Task statement | Go through the material below, find each line with the word "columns", and copy those lines.

-------- Input data --------

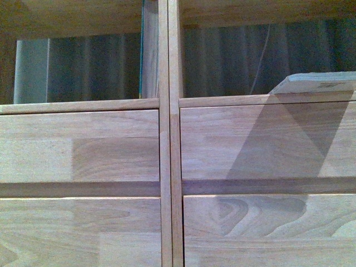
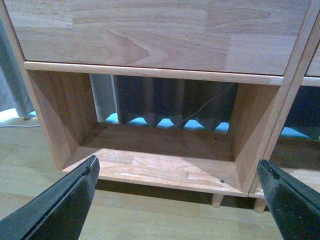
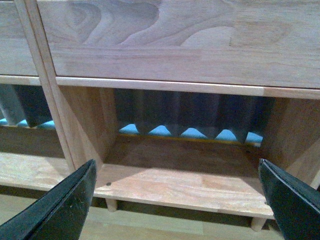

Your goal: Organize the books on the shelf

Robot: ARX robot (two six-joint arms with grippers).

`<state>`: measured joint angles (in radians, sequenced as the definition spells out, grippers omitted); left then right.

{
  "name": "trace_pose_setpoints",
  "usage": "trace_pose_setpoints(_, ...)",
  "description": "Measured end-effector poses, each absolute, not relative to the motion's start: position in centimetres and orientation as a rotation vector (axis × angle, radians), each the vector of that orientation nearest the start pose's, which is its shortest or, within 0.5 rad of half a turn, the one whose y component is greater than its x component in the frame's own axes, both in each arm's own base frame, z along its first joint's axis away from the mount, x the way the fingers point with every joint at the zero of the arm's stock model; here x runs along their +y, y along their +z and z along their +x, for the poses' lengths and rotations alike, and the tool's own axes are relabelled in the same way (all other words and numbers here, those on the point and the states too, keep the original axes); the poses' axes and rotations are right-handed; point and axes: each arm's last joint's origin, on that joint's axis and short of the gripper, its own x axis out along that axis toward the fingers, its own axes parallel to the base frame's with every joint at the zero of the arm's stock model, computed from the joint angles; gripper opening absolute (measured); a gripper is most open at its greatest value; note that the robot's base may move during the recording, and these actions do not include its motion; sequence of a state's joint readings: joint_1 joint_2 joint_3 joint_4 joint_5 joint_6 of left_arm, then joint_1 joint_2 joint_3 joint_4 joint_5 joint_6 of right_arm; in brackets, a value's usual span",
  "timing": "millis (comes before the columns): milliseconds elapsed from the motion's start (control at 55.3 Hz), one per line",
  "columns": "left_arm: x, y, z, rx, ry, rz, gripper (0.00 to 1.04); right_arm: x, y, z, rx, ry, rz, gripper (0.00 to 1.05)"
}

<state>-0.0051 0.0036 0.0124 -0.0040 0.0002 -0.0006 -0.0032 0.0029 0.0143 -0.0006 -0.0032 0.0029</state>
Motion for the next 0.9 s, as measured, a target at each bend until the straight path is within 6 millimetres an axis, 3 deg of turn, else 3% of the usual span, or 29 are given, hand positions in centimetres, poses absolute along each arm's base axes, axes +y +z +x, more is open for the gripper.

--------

Problem solution |
  "timing": "millis (comes before the columns): milliseconds elapsed from the motion's start (control at 55.3 Hz), one per line",
  "columns": "left_arm: x, y, z, rx, ry, rz, gripper (0.00 to 1.04); right_arm: x, y, z, rx, ry, rz, gripper (0.00 to 1.05)"

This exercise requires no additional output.